Retype precisely the section of the data that starts at the line containing "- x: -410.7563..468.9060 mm" and runs to its final line, ends included.

(Beginning of The data)

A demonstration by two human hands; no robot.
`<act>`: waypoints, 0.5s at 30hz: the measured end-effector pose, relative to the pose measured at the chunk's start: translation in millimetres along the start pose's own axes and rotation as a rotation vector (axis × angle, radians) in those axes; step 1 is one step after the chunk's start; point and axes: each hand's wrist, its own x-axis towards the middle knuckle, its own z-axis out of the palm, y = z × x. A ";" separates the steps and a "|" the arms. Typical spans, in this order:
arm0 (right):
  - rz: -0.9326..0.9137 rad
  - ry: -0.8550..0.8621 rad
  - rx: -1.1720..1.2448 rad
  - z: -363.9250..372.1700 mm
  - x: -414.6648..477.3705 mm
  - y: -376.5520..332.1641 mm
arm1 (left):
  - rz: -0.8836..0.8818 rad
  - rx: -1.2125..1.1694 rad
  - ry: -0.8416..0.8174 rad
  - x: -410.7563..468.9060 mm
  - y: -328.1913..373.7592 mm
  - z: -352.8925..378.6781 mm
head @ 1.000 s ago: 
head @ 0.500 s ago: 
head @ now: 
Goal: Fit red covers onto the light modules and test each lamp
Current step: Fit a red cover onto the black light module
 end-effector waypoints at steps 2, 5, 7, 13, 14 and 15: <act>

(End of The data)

* **Finished task**:
  - x: -410.7563..468.9060 mm
  - y: -328.1913..373.7592 mm
  - z: -352.8925..378.6781 mm
head @ 1.000 s ago: 
head @ 0.500 s ago: 
head @ now: 
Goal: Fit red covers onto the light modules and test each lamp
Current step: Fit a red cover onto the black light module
 end-effector waypoints at steps 2, 5, 7, 13, 14 and 15: <act>

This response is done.